Scan the records below for lines with the word "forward", then state how many you find and nothing else.

(Data extracted from a collection)
* * * * *

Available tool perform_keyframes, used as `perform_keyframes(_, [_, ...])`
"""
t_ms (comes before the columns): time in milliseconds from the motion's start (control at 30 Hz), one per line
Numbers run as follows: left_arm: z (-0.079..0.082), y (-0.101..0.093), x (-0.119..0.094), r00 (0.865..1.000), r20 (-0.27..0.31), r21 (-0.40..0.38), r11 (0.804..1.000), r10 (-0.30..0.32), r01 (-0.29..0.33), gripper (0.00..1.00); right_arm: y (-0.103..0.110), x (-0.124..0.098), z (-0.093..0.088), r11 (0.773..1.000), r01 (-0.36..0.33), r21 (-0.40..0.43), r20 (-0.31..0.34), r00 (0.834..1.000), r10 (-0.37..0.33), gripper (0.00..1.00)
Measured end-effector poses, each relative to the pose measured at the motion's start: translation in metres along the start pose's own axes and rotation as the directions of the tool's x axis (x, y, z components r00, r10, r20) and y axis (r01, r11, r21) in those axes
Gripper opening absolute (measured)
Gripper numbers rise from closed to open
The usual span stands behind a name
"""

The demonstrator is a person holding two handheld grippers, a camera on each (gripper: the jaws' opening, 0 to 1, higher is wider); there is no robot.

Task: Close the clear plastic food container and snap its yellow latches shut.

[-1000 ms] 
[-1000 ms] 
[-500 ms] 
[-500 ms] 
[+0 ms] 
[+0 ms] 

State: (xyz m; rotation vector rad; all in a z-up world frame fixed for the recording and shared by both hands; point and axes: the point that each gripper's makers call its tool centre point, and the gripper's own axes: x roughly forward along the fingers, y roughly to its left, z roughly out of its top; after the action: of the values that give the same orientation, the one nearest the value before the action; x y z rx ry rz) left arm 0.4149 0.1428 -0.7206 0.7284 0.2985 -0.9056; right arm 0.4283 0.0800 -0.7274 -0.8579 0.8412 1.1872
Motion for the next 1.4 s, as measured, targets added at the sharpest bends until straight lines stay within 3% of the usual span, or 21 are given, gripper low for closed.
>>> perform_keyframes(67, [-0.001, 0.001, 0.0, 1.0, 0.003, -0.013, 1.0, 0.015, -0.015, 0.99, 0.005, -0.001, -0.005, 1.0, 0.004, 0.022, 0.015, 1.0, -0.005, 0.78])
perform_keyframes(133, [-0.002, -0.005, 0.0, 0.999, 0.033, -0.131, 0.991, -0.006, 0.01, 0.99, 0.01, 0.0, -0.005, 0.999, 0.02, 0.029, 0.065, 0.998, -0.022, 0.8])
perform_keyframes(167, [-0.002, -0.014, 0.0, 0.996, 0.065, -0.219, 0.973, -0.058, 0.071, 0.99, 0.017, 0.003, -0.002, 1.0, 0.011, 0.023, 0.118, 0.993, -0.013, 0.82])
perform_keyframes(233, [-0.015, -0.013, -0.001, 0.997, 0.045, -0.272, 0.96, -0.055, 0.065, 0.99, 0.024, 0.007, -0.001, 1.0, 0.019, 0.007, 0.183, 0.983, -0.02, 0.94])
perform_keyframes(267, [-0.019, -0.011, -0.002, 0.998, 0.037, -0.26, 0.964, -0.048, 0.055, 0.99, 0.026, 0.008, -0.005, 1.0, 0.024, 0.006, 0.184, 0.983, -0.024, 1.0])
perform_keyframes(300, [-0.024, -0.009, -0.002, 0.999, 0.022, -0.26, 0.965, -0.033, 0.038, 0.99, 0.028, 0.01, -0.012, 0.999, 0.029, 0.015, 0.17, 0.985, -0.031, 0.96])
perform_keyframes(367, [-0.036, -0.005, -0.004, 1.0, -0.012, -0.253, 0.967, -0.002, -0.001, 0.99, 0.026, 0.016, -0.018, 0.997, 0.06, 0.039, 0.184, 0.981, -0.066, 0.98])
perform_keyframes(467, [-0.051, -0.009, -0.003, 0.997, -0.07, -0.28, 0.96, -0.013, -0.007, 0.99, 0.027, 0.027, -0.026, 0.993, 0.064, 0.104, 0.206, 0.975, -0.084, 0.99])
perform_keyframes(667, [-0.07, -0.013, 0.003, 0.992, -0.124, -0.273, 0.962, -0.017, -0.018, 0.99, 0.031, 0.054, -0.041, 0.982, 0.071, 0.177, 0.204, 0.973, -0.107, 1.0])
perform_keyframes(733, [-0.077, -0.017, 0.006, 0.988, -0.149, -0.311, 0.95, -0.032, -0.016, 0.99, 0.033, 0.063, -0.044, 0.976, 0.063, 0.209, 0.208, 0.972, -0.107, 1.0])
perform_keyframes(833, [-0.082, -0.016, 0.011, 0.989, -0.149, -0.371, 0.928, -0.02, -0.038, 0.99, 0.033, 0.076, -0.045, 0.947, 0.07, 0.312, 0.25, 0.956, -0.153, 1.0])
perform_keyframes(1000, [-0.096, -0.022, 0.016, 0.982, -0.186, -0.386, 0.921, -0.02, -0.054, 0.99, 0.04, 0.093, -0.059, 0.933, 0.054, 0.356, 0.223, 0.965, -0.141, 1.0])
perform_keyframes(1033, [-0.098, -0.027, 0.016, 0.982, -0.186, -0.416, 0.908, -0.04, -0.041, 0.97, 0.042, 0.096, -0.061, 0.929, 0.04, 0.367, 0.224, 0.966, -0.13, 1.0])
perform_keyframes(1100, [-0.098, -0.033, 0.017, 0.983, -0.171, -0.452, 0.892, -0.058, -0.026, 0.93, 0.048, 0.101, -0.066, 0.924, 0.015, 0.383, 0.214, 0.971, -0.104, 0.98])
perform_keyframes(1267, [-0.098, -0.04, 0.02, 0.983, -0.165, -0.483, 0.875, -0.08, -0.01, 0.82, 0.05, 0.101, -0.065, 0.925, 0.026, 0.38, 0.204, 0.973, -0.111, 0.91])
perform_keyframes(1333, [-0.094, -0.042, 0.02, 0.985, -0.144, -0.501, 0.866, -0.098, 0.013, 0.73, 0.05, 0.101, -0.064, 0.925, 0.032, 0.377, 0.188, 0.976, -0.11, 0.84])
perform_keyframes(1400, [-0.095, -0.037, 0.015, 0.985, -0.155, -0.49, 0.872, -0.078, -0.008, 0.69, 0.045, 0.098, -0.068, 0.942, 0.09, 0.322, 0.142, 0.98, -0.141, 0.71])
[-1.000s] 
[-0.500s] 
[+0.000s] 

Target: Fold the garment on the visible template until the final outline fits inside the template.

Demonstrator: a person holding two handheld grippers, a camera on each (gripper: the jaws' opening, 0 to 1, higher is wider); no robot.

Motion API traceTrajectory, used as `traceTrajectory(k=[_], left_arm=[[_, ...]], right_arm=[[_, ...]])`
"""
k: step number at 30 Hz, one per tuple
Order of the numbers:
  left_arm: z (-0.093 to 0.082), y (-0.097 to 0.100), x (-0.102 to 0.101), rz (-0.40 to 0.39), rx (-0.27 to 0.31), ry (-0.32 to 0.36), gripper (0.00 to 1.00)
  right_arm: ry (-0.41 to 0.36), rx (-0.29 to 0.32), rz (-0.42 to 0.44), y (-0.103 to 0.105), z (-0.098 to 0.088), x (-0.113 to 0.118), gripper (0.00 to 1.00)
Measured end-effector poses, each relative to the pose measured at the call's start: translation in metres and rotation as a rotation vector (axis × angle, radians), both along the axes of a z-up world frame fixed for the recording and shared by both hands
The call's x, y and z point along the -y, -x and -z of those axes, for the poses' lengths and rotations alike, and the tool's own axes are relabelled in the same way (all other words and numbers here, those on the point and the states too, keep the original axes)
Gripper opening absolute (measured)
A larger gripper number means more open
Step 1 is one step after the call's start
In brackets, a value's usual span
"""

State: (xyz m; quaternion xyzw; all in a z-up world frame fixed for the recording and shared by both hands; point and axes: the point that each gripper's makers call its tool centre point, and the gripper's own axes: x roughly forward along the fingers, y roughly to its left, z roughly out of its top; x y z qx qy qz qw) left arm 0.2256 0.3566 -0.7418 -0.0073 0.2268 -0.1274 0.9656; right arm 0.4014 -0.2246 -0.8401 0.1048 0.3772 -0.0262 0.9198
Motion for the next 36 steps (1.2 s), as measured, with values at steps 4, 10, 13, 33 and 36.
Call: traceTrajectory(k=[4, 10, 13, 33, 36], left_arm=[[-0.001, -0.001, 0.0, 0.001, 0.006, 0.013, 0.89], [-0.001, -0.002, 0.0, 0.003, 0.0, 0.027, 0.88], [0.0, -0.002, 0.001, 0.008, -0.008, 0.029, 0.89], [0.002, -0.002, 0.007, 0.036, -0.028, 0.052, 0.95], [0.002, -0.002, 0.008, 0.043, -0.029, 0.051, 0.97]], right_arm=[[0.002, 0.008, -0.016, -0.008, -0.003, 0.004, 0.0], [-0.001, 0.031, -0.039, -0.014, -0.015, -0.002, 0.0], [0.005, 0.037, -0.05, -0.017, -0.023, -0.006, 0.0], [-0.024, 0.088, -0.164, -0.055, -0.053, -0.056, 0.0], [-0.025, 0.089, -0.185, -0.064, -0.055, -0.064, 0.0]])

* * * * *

### SOLVED EXERCISE
2